Un autre cinéaste de renom, David Fincher, fait appel à lui pour jouer l’antagoniste principal de son film « Panic Room ». Face à une Jodie Foster tenace et prête à tout pour protéger sa fille, il incarne un cambrioleur bien décidé à mettre la main sur un butin colossal. Le film sort en 2002 et est un succès ; Son interprétation du “méchant” a été décrite comme “une subtile alchimie entre agressivité et empathie”.

La même année, il est à l’affiche du thriller « Phone Game » de Joel Schumacher aux côtés d’un Colin Farrell pris en otage d’une cabine téléphonique, il tient le rôle du capitaine de police Ed Ramsey qui tente de convaincre l’homme de sortir de la cabine sans se douter qu’un tireur d’élite prend ce dernier pour cible.

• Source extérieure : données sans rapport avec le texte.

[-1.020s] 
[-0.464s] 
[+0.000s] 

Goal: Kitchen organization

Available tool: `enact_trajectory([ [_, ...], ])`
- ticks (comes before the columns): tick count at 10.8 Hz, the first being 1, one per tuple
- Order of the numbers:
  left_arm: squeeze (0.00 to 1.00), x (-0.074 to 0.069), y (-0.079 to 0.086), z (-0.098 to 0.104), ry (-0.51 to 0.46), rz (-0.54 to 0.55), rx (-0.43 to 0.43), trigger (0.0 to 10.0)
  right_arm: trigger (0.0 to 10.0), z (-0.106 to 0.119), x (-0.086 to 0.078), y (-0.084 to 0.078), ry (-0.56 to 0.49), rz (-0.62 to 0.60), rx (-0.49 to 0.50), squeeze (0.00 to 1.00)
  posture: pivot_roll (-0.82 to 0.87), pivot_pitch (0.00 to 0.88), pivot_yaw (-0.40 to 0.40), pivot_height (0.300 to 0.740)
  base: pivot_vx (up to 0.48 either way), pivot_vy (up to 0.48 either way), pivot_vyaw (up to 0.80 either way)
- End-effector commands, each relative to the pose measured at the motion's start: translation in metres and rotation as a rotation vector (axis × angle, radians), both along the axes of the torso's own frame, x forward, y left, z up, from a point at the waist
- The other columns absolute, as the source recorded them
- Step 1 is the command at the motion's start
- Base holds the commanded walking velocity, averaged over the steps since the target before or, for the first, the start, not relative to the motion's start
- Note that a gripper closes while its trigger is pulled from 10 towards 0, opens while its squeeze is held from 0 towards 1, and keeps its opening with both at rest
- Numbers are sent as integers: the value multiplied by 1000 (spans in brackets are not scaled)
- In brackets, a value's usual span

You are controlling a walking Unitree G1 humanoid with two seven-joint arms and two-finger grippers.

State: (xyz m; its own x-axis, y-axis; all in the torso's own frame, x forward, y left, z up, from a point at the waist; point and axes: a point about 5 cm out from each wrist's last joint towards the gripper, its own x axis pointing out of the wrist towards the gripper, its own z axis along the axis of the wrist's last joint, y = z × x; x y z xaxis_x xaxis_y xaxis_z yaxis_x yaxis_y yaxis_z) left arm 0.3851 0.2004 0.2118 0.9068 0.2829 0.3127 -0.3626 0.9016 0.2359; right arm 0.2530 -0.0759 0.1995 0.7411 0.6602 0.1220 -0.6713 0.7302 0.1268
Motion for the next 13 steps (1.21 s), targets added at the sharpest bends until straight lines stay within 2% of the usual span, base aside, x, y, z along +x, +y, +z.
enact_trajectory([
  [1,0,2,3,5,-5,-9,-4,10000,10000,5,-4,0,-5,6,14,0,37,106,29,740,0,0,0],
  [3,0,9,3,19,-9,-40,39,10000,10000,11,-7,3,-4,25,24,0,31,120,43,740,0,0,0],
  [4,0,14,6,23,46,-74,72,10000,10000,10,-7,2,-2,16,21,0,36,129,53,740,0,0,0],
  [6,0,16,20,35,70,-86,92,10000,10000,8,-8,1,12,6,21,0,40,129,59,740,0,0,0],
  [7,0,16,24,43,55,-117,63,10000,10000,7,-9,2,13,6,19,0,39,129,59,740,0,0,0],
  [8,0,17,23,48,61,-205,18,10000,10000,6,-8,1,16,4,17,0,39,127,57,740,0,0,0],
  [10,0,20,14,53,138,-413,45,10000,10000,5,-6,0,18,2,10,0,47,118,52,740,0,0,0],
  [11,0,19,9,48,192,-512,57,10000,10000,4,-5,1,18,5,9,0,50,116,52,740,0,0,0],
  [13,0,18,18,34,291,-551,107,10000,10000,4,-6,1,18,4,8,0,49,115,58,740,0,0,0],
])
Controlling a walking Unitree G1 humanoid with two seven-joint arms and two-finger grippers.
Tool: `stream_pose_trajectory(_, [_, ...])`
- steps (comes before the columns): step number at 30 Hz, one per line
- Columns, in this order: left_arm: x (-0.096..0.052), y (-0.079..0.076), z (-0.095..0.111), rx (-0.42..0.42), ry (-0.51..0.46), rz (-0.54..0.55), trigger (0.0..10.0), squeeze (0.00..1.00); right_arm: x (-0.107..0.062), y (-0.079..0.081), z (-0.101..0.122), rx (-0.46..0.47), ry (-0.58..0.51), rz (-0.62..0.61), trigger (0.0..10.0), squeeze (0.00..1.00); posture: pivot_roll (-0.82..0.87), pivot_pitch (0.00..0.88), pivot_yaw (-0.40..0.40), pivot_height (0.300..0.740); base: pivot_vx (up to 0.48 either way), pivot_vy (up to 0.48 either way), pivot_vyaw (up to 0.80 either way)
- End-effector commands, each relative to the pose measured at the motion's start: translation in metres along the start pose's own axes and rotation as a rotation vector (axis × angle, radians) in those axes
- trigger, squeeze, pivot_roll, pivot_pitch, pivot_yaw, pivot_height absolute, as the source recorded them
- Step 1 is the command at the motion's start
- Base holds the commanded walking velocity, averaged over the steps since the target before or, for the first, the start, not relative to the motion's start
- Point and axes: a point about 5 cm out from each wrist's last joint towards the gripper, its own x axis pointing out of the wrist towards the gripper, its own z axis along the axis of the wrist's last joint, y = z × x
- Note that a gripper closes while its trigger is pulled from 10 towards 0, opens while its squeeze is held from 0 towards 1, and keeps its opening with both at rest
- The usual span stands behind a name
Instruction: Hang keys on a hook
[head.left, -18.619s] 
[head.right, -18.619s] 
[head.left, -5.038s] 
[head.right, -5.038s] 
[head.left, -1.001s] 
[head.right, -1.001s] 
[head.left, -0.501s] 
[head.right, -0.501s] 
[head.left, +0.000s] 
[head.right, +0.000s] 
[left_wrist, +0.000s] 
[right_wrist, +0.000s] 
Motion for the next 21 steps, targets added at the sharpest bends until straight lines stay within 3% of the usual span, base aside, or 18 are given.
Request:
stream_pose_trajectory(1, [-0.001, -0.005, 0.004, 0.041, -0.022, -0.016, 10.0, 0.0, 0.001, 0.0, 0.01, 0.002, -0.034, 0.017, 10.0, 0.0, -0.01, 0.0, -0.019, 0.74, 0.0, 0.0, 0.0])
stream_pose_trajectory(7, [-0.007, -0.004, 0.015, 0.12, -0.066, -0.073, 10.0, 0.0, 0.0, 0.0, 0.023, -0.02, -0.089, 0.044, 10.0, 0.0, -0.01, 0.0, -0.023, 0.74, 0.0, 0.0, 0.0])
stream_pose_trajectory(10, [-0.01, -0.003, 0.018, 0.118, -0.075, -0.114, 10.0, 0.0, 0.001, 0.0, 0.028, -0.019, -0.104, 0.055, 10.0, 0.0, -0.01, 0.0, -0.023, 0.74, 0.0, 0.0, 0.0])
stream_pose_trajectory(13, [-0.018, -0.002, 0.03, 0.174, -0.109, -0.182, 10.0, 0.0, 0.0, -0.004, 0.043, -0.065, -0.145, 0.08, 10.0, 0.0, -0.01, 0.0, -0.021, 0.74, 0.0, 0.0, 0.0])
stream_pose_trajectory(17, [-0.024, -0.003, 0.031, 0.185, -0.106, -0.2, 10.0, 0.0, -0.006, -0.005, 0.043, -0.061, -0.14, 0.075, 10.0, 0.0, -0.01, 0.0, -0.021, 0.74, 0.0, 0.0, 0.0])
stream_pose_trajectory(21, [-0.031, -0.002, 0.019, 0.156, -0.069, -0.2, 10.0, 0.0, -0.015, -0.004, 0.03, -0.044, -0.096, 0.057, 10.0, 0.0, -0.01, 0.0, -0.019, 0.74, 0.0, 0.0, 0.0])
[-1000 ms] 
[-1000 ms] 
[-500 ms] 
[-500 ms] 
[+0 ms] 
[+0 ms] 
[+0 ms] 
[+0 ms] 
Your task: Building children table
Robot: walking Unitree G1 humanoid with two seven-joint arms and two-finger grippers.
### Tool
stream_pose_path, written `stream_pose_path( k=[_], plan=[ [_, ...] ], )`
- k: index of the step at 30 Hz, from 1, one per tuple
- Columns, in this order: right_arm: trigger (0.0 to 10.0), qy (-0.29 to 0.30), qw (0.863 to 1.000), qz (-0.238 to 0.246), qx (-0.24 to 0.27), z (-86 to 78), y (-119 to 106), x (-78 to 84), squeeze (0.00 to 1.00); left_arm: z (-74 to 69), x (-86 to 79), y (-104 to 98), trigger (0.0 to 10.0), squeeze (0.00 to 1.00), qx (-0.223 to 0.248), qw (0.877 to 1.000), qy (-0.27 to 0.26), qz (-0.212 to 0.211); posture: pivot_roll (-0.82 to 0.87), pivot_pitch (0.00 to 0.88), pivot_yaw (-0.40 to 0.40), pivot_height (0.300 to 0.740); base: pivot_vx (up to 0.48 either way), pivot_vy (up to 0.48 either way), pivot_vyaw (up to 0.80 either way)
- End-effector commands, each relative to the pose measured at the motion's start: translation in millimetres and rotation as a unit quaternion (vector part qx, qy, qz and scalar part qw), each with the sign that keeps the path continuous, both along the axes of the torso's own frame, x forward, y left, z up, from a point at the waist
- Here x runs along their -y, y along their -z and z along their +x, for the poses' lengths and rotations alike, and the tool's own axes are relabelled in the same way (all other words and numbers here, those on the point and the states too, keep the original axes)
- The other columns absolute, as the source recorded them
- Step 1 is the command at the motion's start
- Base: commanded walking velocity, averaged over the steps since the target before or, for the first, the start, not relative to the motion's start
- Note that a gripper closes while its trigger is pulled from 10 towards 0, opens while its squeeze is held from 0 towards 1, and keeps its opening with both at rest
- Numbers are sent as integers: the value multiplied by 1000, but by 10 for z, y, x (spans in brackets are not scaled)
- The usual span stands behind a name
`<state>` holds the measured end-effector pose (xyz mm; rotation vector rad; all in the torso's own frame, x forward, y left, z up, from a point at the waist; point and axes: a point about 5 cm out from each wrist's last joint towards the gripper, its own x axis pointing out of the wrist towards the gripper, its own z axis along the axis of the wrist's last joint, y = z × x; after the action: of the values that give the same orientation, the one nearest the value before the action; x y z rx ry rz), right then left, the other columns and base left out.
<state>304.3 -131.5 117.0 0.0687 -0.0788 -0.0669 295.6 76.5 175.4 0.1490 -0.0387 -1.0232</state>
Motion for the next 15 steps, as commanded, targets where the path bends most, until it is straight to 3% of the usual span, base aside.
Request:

Par la suite, il s’essaye pour la première fois à la réalisation avec la comédie « Des étoiles plein les yeux » dont il est également le narrateur. Il retrouve ensuite Abel Ferrara avec « Mary » (2005) dans lequel il côtoie notamment la française Juliette Binoche. Il joue ensuite dans des films plus confidentiels, comme « Crime City », « American Gun » en ou encore « Even Money », en attendant le rôle la consécration…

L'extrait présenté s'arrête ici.